The Attorney General is less forthcoming in addressing appellant’s related and principal contention: the trial court had discretion to impose sentence on either count I (25 years to life) or count III (life without the possibility of parole) but failed to exercise that discretion, thus requiring a reversal and remand. The Attorney General evades the failure to exercise discretion issue and, treating this merely as a case where the trial court attempted to impose maximum punishment, summarily concludes “[u]nder these circumstances, the remedy is for the appellate court to stay the penalty for the less severely punishable offense.”

That the trial court did not exercise sentencing discretion cannot be doubted. At the sentencing hearing appellant’s counsel urged the trial court *1975to impose a life sentence with the possibility of parole. The prosecutor argued that “section 12310 is in fact a mandatory sentence to life in prison without the possibility of parole. In fact, there is no discretion.” The trial court stated: “I want the record quite clear that in relation to count III, . . . the court is not exercising any discretion whatsoever but considers it is bound by the mandatory provisions of count III, so that if there is a question on appeal with regard to that, I have not exercised any discretion in this case.”

Notwithstanding that the punishment for section 12310, subdivision (a), (life without the possibility of parole) was greater than that for first degree murder (25 years to life), the trial court had discretion to impose either punishment. (§ 654; People v. Wesley (1970) 10 Cal.App.3d 902 [89 Cal.Rptr. 377]; People v. DeVaney (1973) 33 Cal.App.3d 630 [109 Cal.Rptr. 276]; People v. Mendevil (1978) 81 Cal.App.3d 84 [146 Cal.Rptr. 65]; People v. Bradley (1981) 115 Cal.App.3d 744 [171 Cal.Rptr. 487]; People v. Avila (1982) 138 Cal.App.3d 873 [188 Cal.Rptr. 754]; People v. Barela (1983) 145 Cal.App.3d 152 [193 Cal.Rptr. 257]; People v. Salazar (1987) 194 Cal.App.3d 634 [239 Cal.Rptr. 746]; see also People v. Thompson (1989) 209 Cal.App.3d 1075 [257 Cal.Rptr. 658]; but see People v. Superior Court (Himmelsbach) (1986) 186 Cal.App.3d 524, 539 [230 Cal.Rptr. 890].)

We hold the trial court had a duty to determine which punishment, 25 years to life under count I, or life without possibility of parole under count III, was the more appropriate, to impose that punishment, and to stay the other punishment.

This holding makes it unnecessary to consider appellant’s other contentions that the punishment for section 12310, subdivision (a) is cruel and unusual and denies him equal protection.

Disposition

The convictions of counts I, III, and IV are affirmed. The sentences on counts I and III are reversed. The matter is remanded to the trial court for resentencing in accordance with this opinion.

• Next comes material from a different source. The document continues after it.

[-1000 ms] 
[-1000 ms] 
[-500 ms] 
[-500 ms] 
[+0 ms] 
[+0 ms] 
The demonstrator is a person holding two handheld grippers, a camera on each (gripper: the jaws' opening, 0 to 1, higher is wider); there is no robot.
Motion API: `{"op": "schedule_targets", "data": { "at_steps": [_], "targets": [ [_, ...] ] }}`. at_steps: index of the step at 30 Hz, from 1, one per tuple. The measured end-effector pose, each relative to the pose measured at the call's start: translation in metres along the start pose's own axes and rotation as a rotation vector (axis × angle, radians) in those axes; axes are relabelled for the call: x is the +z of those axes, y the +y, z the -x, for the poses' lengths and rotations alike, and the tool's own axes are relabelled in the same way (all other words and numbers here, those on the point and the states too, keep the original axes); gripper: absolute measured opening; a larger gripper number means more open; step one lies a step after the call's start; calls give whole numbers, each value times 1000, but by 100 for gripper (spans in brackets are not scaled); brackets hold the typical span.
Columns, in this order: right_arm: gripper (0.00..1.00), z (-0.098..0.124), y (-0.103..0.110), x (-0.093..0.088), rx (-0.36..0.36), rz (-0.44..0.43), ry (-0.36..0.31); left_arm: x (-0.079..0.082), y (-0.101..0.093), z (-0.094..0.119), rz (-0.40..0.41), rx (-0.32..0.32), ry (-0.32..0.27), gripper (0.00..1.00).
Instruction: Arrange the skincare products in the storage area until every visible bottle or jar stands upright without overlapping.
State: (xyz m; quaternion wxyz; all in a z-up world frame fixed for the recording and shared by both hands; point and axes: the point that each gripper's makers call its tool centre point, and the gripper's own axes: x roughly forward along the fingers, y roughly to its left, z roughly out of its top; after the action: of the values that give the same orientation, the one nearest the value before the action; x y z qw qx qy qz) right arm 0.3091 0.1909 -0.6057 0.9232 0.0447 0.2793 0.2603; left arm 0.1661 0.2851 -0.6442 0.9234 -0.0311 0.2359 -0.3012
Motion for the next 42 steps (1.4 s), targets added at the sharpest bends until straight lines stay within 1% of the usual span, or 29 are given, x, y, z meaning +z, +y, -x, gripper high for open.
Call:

Lillie, P. J., concurred. Johnson, J., concurred in the judgment only.

A petition for a rehearing was denied July 21, 1992, and appellant’s petition for review by the Supreme Court was denied October 16, 1992.

Unless otherwise noted, all statutory references are to the Penal Code.

It provides: “(6) The murder was committed by means of a destructive device, bomb, or explosive that the defendant mailed or delivered, attempted to mail or deliver, or cause to be mailed or delivered and the defendant knew or reasonably should have known that his act or acts would create a great risk of death to a human being or human beings.”